What to work on:
Copy exactly the run of lines that begins at the line with "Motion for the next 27" and ends at the final line of the entries.

Materials provided:
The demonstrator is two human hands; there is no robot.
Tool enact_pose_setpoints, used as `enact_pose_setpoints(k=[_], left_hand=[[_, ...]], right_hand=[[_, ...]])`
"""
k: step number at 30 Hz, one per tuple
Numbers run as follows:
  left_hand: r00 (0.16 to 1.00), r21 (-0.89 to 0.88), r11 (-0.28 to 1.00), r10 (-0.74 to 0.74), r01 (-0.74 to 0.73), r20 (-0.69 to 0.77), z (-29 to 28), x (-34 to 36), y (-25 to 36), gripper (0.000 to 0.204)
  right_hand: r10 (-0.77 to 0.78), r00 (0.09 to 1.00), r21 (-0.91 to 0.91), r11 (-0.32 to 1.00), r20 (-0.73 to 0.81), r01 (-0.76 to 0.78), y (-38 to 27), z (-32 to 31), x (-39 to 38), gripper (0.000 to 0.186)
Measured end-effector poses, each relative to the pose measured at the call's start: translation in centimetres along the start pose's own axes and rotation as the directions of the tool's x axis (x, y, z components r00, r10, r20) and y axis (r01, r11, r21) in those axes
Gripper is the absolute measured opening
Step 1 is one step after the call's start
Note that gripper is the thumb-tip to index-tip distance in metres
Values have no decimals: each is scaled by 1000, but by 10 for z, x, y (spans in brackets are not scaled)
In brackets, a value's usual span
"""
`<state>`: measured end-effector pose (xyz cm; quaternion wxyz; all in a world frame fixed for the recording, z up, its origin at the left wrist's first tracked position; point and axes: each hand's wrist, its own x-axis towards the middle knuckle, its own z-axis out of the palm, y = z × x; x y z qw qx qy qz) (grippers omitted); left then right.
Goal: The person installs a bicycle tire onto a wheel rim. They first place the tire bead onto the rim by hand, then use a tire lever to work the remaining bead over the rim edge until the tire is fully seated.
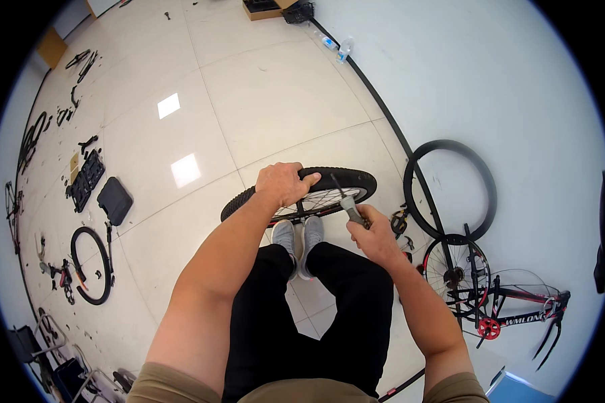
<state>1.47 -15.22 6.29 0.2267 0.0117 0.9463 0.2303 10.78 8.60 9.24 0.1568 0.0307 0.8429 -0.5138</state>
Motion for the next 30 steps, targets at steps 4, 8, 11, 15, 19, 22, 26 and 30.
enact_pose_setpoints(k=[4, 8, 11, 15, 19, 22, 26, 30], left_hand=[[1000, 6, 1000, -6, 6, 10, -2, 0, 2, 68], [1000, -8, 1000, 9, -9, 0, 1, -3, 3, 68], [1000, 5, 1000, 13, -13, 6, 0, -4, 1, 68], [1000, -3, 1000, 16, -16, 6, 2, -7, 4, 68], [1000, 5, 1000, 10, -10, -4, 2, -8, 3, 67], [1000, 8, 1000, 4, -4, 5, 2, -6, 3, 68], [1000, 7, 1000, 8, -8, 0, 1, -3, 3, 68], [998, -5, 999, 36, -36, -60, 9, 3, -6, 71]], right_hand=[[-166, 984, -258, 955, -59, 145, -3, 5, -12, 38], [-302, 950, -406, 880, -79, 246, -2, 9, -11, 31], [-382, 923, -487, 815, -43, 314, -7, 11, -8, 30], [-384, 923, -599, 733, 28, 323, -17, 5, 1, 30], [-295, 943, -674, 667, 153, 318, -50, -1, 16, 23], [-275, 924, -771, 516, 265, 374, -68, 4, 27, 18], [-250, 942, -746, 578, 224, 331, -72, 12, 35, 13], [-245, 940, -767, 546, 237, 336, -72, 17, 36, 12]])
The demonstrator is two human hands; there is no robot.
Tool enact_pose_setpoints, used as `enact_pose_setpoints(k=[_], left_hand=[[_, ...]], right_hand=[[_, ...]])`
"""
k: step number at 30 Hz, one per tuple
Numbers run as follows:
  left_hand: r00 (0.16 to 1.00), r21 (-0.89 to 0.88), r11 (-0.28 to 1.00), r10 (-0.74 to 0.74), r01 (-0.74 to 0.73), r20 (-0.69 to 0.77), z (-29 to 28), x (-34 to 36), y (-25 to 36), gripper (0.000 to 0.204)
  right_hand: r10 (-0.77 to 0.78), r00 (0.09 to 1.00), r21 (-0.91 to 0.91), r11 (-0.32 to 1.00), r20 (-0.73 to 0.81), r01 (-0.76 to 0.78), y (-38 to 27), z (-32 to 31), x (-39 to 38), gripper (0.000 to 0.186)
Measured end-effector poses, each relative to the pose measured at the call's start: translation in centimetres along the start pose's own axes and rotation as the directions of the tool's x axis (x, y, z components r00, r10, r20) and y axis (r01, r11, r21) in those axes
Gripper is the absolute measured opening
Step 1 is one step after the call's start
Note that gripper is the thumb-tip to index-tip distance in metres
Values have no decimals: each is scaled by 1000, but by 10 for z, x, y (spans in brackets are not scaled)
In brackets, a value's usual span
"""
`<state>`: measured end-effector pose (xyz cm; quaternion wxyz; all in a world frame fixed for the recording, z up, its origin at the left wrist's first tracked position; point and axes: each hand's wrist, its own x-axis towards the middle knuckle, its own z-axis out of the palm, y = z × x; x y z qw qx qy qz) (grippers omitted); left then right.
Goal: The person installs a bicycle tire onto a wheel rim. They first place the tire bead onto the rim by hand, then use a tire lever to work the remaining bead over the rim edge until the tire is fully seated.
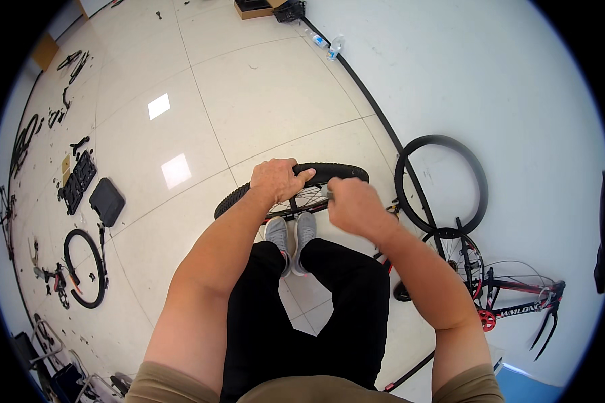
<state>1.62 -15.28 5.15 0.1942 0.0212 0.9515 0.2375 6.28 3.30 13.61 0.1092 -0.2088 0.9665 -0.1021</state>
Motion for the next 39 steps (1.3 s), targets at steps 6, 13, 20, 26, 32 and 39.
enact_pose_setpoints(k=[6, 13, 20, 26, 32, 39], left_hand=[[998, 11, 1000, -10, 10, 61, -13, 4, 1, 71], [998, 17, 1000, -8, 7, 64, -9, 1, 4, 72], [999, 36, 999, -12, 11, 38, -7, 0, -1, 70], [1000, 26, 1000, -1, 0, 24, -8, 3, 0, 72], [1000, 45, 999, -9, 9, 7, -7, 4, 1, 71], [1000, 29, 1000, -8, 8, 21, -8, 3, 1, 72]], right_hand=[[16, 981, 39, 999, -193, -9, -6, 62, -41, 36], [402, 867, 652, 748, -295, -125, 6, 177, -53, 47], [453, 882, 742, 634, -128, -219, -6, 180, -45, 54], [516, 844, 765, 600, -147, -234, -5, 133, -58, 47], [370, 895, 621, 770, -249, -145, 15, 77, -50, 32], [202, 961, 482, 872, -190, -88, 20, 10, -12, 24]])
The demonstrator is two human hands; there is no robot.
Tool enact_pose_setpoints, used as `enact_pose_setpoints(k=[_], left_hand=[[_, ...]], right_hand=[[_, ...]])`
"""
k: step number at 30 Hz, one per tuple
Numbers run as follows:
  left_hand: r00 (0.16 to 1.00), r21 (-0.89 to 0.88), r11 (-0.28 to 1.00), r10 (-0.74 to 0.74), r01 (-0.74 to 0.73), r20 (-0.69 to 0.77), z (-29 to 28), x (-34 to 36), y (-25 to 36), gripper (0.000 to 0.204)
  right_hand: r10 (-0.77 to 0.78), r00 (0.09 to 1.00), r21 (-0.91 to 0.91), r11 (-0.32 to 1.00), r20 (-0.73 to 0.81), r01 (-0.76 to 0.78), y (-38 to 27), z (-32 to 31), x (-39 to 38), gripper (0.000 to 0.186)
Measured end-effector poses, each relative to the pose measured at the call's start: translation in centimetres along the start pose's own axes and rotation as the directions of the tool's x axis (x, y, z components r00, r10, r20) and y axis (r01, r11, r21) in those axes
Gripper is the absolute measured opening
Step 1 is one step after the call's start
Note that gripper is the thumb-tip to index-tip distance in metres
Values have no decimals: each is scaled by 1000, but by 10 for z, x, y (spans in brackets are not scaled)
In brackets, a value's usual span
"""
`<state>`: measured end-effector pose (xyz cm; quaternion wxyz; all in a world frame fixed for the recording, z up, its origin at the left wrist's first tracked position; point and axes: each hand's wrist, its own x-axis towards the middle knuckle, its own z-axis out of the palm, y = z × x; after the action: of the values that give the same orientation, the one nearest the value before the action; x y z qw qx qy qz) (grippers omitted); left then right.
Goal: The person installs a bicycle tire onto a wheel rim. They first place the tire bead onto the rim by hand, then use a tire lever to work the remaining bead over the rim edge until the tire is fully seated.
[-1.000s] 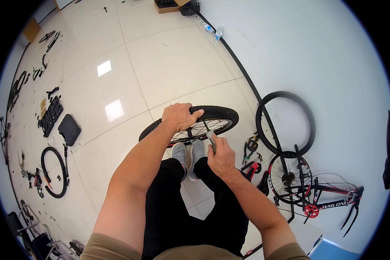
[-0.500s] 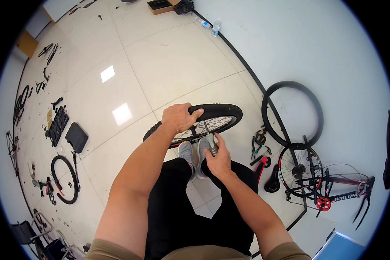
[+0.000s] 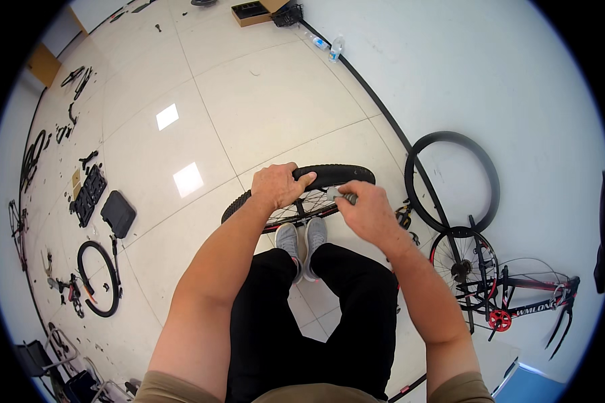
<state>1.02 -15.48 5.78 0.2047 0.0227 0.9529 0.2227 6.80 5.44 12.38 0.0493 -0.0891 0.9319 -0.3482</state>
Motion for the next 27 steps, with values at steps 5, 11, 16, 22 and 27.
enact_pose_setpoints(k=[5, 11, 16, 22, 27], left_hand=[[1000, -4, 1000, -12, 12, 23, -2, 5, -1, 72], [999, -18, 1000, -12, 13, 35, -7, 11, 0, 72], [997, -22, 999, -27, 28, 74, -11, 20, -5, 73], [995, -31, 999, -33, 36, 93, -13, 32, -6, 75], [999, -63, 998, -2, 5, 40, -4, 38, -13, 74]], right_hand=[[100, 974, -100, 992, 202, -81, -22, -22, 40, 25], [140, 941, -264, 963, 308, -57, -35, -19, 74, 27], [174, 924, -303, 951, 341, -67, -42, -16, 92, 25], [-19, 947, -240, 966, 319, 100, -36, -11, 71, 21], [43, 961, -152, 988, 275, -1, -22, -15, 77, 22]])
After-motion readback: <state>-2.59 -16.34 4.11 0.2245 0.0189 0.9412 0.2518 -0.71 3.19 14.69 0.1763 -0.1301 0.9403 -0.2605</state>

Finished exercise:
Motion for the next 27 steps, with values at steps 5, 11, 16, 22 and 27.
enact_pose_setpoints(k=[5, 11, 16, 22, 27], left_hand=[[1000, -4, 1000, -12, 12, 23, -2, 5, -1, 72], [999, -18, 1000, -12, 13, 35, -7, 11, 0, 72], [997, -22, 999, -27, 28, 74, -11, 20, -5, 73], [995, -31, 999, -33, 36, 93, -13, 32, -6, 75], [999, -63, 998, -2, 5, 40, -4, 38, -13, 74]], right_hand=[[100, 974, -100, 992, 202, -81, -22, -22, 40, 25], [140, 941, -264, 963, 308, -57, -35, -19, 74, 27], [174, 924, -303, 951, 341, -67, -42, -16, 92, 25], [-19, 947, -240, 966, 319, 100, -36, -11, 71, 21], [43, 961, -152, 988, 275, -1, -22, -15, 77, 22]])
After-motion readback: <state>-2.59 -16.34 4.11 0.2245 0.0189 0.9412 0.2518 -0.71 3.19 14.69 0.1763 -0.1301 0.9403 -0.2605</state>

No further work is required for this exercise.